If the player doesn’t have many friends to play the game with, there is also the dream suite which allows for the visitation of many different towns uploaded to the internet in a dream-like state, where nothing could be taken home outside of unique designs, but it serves as a nice way to look around the towns others have created for some inspiration. Houses of other players are also recorded via streetpass, which the player can browse at their leisure and even buy furniture in the houses from a catalog at a marked up price. Thanks to these connectivity functions, whether the game is played alone or with others, there’s plenty of content to explore.

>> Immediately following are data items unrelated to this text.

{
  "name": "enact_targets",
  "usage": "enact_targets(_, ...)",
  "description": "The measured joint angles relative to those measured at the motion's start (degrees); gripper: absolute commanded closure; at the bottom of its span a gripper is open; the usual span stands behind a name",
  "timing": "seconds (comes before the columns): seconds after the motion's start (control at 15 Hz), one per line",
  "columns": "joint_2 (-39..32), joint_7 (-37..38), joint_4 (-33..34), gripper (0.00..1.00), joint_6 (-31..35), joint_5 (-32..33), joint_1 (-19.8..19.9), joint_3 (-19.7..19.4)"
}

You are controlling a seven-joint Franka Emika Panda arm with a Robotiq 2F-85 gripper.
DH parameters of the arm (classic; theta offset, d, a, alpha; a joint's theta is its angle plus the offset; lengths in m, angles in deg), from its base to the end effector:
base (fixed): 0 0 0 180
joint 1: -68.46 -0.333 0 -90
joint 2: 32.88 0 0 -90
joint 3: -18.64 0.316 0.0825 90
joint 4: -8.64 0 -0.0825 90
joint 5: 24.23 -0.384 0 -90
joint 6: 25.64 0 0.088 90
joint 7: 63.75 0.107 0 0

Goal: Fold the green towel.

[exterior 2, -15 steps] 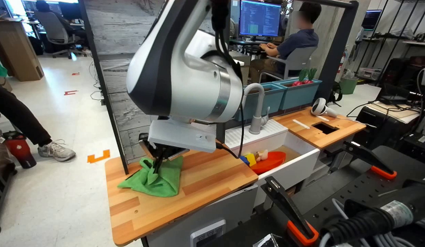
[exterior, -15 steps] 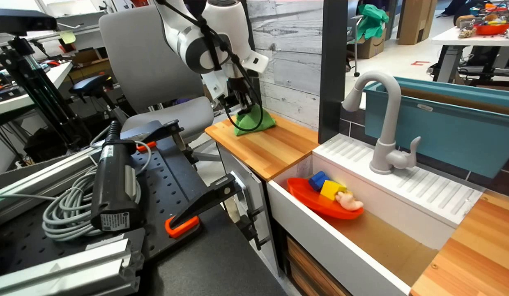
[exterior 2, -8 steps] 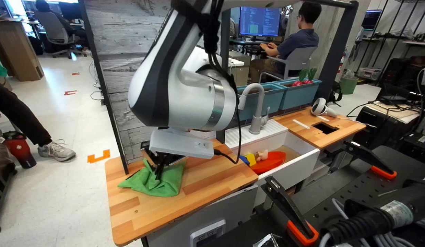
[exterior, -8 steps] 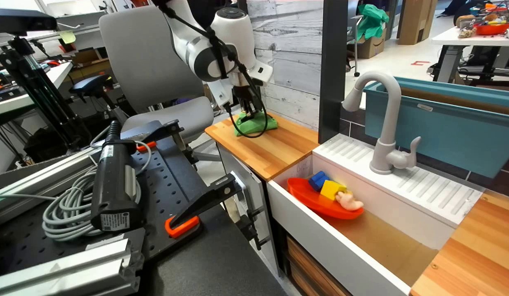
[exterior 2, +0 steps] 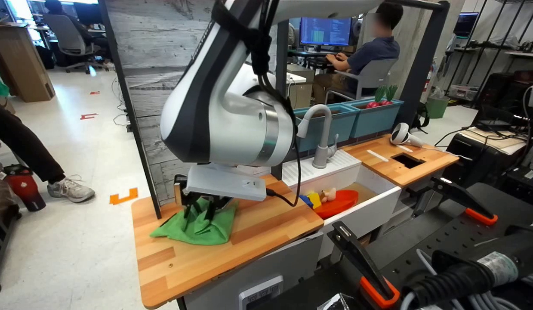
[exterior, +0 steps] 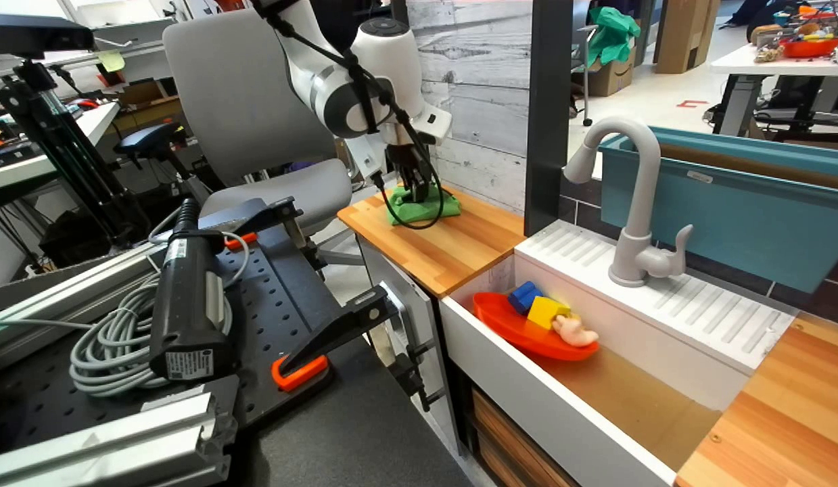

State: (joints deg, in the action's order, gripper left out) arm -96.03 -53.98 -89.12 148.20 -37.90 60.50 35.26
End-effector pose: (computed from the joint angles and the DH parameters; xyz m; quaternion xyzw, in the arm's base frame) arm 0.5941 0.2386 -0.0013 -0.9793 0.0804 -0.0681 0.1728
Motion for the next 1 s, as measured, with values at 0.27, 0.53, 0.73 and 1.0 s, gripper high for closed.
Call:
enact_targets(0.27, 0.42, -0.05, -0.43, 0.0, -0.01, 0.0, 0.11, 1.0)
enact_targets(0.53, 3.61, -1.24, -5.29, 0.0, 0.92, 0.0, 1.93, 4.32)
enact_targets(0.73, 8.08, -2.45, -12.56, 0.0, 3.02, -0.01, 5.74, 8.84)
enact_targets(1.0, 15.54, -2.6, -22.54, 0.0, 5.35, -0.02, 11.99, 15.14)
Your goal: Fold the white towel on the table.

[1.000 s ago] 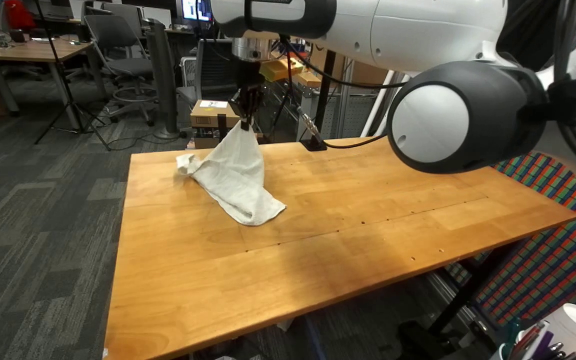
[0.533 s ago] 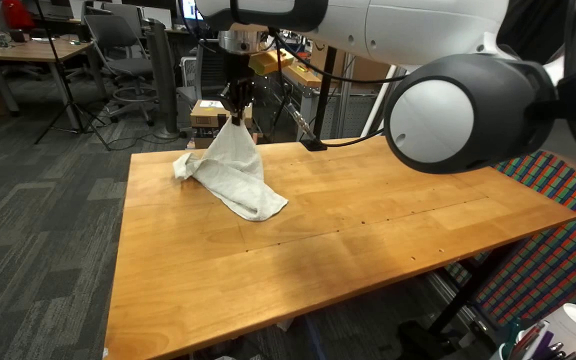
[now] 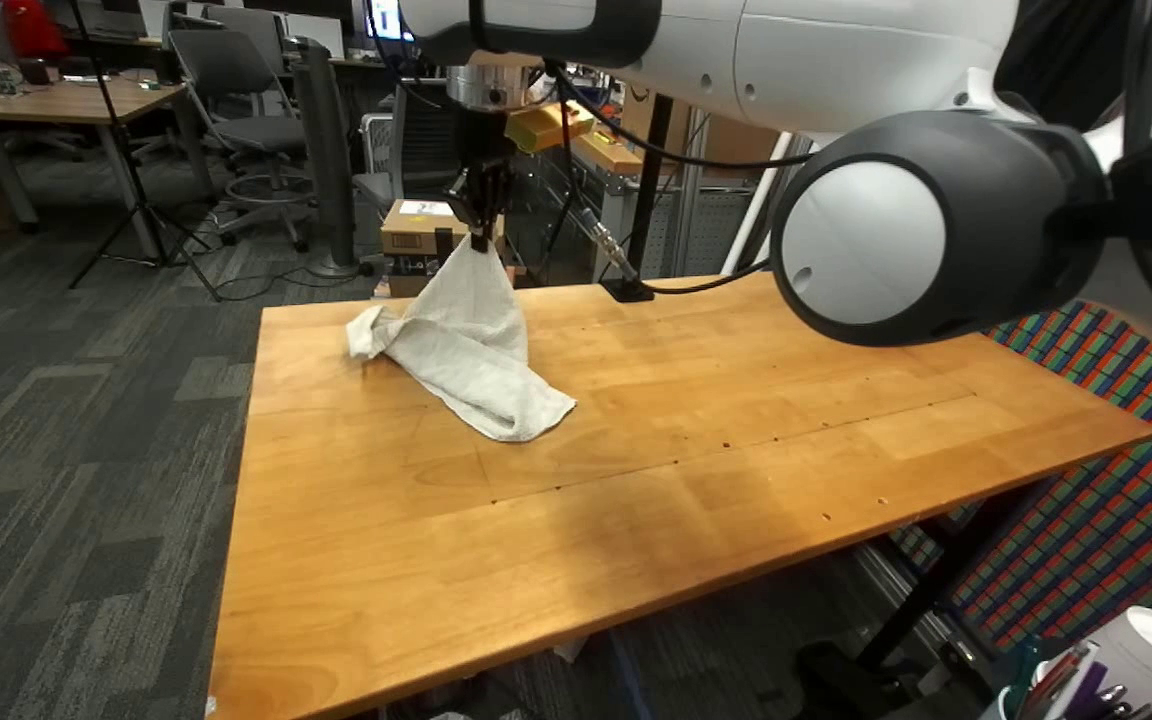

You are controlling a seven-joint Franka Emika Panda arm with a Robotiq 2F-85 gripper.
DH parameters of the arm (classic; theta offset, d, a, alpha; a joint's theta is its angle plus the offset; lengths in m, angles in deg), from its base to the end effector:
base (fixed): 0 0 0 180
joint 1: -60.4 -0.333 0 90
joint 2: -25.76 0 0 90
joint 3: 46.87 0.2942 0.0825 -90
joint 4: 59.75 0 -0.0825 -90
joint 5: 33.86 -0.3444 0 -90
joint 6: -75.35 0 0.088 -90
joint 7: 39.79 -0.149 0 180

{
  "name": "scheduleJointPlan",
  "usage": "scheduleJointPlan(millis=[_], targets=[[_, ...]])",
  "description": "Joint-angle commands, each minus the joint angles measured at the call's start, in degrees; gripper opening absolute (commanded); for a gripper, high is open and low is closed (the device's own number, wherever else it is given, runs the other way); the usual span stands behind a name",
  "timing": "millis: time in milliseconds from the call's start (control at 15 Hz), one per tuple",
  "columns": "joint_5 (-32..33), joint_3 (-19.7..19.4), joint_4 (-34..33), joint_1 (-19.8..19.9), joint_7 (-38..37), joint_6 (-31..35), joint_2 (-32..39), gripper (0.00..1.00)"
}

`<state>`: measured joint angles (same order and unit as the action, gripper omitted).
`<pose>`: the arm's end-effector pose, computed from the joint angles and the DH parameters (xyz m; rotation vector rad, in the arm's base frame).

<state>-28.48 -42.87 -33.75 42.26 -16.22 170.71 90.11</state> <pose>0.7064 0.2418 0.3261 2.8833 1.1518 0.1357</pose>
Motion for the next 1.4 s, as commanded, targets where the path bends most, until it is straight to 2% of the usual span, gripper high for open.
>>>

As I pointed out earlier, the core of the Animal Crossing experience stems from its real-time nature. That means when one hour passes by in reality, one hour would have also passed in the game world. It’s rather jarring to be told that a construction would take a day and then realize that literally just means a day and there’s nothing I can do to speed that up outside of messing with 3DS’s system settings. Personally, I consider that cheating and would never do it. I’m not saying that to put myself on some high moral ground, but rather because I simply feel this is a meticulously paced game and I want to play it the way it’s meant to be played by the developers. What this ultimately did was make me look at New Leaf not as just another video game, but more like a companion to my 3DS. A companion that brings new bounties with each passing day, filled to the brim with discoveries waiting to be made and my perfect little town, waiting to be realized.
Animal Crossing: New Leaf is arguably the best in the series so far and is a welcome addition to anyone’s 3DS library. What greater praise can I give it other than to say that It has become a part of my life; just as I check my email daily, I check in on my town of “Asgard” everyday to reap the fruits of my labor and slowly but surely build that utopia that perfectly embodies my vision.
Fun Tidbit: All the screenshots here were taken from in-game by pressing L and R buttons together. Try it!
Review copy of game provided by publisher.